The RSS, along with millions of people, did not approve of Gandhiji's Muslim
appeasement policy - starting with support of the Khilafat movement - but it
had the greatest respect for the Mahatma. Indeed, Gandhiji had visited the
RSS winter camp in Wardha in December 1934 - and addressed the Delhi RSS
workers in Bhangi colony, in Spetember 1947. He had deeply appreciated the
"noble sentiments" and "astonishing discipline" of the
RSS. He had never spoken even one word of criticism of the RSS. But after his
killing, 17000 RSS workers - including Shri Guruji - were accused of
"conspiracy of murder" the Mahatma Gandhi and the RSS workers
offered Satyagraha. But during all this time not one MLA or MP raised the
issue in any legislature. For the RSS, it was the moment of truth. And this
truth, as enunciated by Gokhale, was that "What cuts deep in politics
cuts deep all round" and that unless the RSS grew political teeth and
wings, it would always be at the mercy of unscrupulous politicians. This was
the context in which Shri Guruji blessed the birth of Bhartiya Jana Sangh
under the leadership of Dr. Syama Prasad Mookerjee in 1951. And in the very
first General Elections the BJS emerged as one of the four nationally
recognised parties. The Party has never looked back since then.
THE FIRST DECADE
The first decade was a period of steady growth organisationally
and policy evolution and elaboration ideologically. It took up the issues of
territorial integrity like Kashmir, Kutch and Berubari - and in the process
suffered the martyrdom of its founder-President Dr Mookerjee in a Kashmir
jail. It demanded cow protection as per Article 48 of the Constitution and Gandhiji's
declaration that "Cow protection is more important than even
Swarajya". It came out against Zamindari and Jagirdari. It criticised
permit- licence-quota Raj. And it came out for the nuclear option to
reinforce national defence. The 1962 China war and 1965 Pakistan war put
Sangh Parivar on the center-stage as the conscience of the country. When the
RSS Parivar was entrusted with police duties in 1965, and it performed the
same to the satisfaction of all-even Muslims began to join Jana Sangh. Shri Guruji
was specially invited to the National Integration Council. General Kulwant
Singh said at the time: "Punjab is the sword arm of India and RSS is the
sword arm of Punjab."
In all countries, parties associated with the freedom movement enjoy long
years of power. So did the Congress - for 20 years. But the 1967 elections
ended the Congress monopoly of power. From Punjab to Bengal there were
non-Congress coalitions everywhere. As a political wit put it: "You
could travel from Amritsar to Calcutta without setting foot in Congress
territory."
In most of the States Jana Sangh and the Communists worked together. They
seemed to be guided by the dictum: "We are all children of Bharat mata
and we are all products of the 20th century."

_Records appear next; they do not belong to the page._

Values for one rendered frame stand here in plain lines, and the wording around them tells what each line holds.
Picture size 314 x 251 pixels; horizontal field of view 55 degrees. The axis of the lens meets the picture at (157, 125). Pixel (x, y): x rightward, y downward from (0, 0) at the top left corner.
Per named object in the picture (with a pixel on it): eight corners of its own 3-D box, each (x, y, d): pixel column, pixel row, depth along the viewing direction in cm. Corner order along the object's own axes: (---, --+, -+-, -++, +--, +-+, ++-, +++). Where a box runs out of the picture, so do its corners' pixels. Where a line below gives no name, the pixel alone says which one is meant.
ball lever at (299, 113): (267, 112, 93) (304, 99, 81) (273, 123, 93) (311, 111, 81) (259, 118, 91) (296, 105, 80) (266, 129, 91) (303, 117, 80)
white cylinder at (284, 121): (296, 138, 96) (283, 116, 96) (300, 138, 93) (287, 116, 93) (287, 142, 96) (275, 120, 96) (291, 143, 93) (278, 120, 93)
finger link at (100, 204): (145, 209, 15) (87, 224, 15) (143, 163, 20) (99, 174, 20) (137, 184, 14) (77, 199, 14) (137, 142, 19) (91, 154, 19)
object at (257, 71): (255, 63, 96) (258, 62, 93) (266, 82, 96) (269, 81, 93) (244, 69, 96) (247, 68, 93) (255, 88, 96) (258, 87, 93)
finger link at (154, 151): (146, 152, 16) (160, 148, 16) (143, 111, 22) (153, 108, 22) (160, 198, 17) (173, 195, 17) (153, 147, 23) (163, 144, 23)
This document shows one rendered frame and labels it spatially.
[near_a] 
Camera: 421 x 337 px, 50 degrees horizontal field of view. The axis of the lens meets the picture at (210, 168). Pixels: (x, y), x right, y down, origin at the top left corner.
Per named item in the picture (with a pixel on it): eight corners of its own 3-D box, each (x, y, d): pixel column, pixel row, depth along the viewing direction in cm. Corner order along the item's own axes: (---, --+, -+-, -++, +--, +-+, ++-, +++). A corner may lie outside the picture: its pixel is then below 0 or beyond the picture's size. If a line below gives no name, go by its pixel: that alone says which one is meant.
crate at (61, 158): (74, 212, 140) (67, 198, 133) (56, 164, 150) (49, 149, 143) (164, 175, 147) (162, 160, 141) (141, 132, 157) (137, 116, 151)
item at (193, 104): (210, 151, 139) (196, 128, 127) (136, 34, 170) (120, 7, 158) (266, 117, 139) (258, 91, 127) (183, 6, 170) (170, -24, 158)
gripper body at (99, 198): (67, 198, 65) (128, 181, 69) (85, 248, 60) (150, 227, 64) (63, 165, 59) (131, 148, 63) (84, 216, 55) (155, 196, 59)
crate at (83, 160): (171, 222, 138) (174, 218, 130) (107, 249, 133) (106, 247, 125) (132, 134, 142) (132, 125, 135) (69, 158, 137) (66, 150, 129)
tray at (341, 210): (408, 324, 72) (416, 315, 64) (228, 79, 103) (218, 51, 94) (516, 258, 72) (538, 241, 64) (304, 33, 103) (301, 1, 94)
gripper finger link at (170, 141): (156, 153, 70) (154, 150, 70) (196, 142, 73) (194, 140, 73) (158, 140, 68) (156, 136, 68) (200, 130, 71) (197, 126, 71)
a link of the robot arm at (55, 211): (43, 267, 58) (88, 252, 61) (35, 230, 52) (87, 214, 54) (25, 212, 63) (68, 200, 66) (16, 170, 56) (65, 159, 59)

However, this was more than the monopolistic Congress could stand. It used
its vast money power and its capacity for intrigue to topple government after
state government.
But even so Jana Sangh did not lose heart. Under the leadership of Pt.

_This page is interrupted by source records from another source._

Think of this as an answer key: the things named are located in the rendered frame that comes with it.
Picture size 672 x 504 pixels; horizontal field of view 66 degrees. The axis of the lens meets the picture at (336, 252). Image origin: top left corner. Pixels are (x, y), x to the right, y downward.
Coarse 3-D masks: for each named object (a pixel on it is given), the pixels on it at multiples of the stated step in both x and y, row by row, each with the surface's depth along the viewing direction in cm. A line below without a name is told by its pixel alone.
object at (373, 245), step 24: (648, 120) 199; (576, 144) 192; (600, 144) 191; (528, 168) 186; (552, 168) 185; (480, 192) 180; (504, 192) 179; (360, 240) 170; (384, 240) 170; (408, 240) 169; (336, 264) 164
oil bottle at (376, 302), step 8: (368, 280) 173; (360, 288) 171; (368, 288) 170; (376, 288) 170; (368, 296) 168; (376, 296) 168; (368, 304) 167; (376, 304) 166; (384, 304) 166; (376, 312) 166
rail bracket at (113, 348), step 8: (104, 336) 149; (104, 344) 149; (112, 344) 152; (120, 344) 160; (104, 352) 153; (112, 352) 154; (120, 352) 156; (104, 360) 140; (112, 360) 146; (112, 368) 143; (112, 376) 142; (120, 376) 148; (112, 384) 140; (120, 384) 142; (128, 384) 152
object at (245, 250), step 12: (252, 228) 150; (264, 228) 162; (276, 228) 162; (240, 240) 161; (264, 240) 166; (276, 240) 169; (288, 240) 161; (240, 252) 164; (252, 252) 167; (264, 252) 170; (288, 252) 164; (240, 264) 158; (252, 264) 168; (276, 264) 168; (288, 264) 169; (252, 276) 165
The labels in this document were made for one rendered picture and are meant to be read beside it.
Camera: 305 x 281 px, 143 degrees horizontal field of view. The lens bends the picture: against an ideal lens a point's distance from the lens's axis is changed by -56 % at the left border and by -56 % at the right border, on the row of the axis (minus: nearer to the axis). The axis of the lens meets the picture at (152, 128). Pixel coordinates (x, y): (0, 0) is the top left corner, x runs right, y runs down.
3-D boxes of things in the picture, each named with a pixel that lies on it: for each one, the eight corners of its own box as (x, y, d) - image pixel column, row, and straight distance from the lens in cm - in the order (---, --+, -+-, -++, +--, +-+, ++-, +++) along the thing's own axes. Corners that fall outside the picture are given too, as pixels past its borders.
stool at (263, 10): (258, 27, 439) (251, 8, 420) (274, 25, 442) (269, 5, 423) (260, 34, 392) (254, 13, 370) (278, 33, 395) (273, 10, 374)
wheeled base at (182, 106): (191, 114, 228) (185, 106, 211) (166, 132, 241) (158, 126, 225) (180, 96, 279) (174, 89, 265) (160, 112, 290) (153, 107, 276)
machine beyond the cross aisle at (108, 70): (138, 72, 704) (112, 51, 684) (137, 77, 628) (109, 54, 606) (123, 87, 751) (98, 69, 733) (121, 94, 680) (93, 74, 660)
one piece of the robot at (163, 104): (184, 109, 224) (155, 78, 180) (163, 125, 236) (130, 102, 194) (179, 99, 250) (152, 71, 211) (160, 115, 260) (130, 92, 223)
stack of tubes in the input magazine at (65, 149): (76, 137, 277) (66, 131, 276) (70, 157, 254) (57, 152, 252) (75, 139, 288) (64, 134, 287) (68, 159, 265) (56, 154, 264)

Deendayal Upadhyaya it held a tremendous session in Calicut. Here it
clarified its language policy of "All encouragement to all Indian
languages" to the delight of all linguistic groups. The Mathrubhumi,
leading Malayali daily, described the BJS session "the Ganga flowing South."
However, within days of this historic session Deendayalji was found murdered
near Mugalsarai railway station. In good faith the BJS asked for a CBI
enquiry. But the way CBI drew blank made it clear that Central Agency has
been politicised and that it would never unravel political crime.

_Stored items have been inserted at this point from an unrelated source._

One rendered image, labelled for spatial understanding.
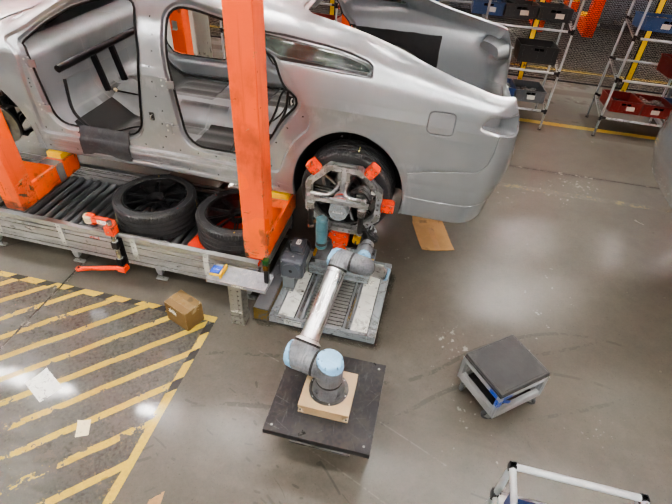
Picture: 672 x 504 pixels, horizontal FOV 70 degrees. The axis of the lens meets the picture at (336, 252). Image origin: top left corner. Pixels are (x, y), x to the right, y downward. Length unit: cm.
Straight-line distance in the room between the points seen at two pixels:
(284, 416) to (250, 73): 187
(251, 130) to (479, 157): 144
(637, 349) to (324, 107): 289
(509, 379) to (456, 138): 152
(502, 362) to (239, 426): 168
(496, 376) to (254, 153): 198
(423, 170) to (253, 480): 217
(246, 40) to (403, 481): 254
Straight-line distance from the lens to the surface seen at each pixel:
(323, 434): 283
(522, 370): 328
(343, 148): 338
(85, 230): 423
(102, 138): 424
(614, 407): 385
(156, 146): 400
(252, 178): 303
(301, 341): 273
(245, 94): 280
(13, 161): 423
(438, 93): 312
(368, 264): 281
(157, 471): 318
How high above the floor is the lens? 277
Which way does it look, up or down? 40 degrees down
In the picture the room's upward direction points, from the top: 4 degrees clockwise

Although the murder of Deendayalji was a stunning shock the BJS was too big
and too strong to be stopped in its tracks. Under the leadership of Shri Atal
Behari Vajpayee, it enthussiastically joined the movement for the libera-
tion of Bangladesh. Its agitation for a higher procurement price for cereals
gave the country food sufficiency and food security. Its election manifesto
for 1971 was titled "War on Poverty". The Congress stole that
slogan and hindi-ised it into "Garibi hatao" and swept the 1971 and
1972 polls. But once again Jana Sangh was too good and strong to be
overwhelmed by the ebb and tide of politics.
JP's RESPONSE
In election after by-election Jana Sangh showed its class. It
joined hands with Jaya Prakash Narayan on the issue of fighting corruption
and autocracy. The BJS was in the vanguard of the people's movement in Bihar
and Gujarat. To the professional detractors of Jana Sangh JP's categorical
response was: "If Jana Sangh is communal then I am also communal."
As the opposition parties won election after by-election, the cry ran through
the country: "Sinhasan khali karo, ki janata aati hai". A scared
Mrs. Gandhi declared Emergency, arrested thousands and baned the RSS. But the
country survived this agni-pariksha, thanks again to the Sangh parivar, which
contributed full 80% of Emergency-time prisoners, both detenus and
Satyagrahis.
Mrs. Gandhi was astounded enough to admit in the Chandigarh Session of the
Congress in 1975 that "even in places where the RSS was an unknown
organisation it has established a firm foothold." The Economist of
London (Dec.4 1970) described the underground movement of the Sangh parivar
as "the only non-left revolutionary force in the world." And even
Marxist parliamentary party leader Shri AK Gopalan was moved to say about the
Sangh parivar: "There is some lofty idea which is capable of inspiring
such deeds of bravery and stamina for sacrifices."
As a result of this successful resistance Mrs Gandhi's Congress Party was
trounced in the 1977 elections and a Janata party government consisting of
BJS, BLD, Cong(O), SOcialists and CFD took office. Here Shri Vajpayee as
External Affairs Minister and Shri. L.K Advani as information and
broadcasting minister made memorable name. But within thirty months this
government went into pieces, thanks to the vaulting ambition of individual
leaders. The Janata experiment miserably failed.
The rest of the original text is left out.